Silver content dependent thermal conductivity and thermoelectric properties of electrodeposited antimony telluride thin films

While electrodeposited antimony telluride thin films with silver contents demonstrated promising thermoelectric properties, their thermal conductivity and the silver content dependence remain unknown. Here, we report the thermal conductivities of Ag(3.9)Sb(33.6)Te(62.5) and AgSbTe(2) thin films with controlled annealing and temperature conditions and demonstrate the impact of silver content on thermal transport. After annealing at 160 °C, the room-temperature thermal conductivity of Ag(3.9)Sb(33.6)Te(62.5) and AgSbTe(2) thin films increases from 0.24 to 1.59 Wm(−1) K(−1) and from 0.17 to 0.56 Wm(−1) K(−1), respectively.
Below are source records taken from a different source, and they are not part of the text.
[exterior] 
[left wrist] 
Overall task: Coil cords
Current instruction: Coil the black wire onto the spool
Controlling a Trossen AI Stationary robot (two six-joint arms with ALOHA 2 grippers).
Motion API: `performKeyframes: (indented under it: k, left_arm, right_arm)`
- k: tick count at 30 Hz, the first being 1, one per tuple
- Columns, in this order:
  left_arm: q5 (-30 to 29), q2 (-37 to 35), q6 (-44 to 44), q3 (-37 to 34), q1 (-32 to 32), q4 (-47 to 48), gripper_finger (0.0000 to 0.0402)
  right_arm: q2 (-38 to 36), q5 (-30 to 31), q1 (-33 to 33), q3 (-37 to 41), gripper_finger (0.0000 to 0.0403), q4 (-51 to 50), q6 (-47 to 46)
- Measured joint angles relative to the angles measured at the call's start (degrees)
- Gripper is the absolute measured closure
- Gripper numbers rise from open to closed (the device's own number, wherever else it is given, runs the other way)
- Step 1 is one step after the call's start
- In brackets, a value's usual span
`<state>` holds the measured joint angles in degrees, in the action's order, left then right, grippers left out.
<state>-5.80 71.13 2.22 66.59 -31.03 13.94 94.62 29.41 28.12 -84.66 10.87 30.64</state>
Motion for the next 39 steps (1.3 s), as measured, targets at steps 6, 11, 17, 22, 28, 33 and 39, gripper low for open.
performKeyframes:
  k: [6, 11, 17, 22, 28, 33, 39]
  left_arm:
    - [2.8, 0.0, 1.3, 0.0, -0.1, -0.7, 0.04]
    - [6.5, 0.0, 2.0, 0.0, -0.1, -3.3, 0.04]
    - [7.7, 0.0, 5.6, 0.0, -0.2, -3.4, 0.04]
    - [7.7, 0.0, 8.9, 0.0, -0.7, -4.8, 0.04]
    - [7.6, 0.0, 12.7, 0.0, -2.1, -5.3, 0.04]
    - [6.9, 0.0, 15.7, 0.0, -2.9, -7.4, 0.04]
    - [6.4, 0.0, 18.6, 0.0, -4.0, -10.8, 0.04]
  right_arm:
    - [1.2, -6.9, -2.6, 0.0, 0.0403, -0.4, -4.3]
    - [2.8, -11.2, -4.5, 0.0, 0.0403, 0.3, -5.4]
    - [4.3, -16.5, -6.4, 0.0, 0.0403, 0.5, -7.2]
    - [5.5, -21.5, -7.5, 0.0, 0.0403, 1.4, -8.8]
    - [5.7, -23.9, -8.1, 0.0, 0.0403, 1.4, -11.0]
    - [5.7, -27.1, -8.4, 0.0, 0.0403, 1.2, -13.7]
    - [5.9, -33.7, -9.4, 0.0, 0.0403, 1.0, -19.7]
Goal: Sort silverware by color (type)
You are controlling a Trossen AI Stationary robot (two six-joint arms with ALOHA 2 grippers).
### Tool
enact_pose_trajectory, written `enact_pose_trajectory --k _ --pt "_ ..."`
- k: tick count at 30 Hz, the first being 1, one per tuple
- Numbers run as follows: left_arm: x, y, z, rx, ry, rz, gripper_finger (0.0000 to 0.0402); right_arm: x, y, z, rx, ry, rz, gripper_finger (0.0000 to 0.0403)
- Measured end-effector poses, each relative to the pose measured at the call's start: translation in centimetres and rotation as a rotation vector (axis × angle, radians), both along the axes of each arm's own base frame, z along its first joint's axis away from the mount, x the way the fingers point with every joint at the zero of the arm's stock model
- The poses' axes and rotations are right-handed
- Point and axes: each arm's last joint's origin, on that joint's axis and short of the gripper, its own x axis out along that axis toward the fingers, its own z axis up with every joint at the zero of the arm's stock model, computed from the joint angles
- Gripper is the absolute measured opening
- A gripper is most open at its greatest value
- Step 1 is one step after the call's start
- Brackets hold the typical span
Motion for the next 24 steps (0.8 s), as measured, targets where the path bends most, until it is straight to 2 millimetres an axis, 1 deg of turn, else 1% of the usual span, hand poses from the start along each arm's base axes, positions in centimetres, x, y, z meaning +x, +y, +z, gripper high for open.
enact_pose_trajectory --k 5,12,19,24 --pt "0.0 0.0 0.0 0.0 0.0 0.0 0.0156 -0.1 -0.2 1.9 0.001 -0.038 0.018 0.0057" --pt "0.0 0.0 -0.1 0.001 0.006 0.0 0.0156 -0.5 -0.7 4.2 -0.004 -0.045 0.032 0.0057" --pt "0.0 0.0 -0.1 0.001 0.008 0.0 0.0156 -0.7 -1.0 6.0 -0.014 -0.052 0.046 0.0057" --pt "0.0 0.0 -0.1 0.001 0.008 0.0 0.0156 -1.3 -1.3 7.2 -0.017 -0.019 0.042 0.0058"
Using phonon transport models and X-ray diffraction measurements, we attribute the thermal conductivity increases to the crystal growth and explain the thermal conductivity variations with the degree of crystallization. Unlike electrical properties reported in previous studies, the presence of silver contents has little impact on the thermal conductivity of Ag(3.9)Sb(33.6)Te(62.5) and leads to a strong reduction in the thermal conductivity of AgSbTe(2) thin films. By performing transient thermal conductivity measurements at 94 °C, we find the crystallization activation energy of Ag(3.9)Sb(33.6)Te(62.5) and AgSbTe(2) films as 1.14 eV and 1.16 eV, respectively. Their differences reveal the role of silver in inhibiting the nucleation and growth of Sb(2)Te(3) crystals and impeding thermal transport. These findings provide guidance for optimizing doping and annealing conditions of antimony tellurides for near-room-temperature thermoelectric applications.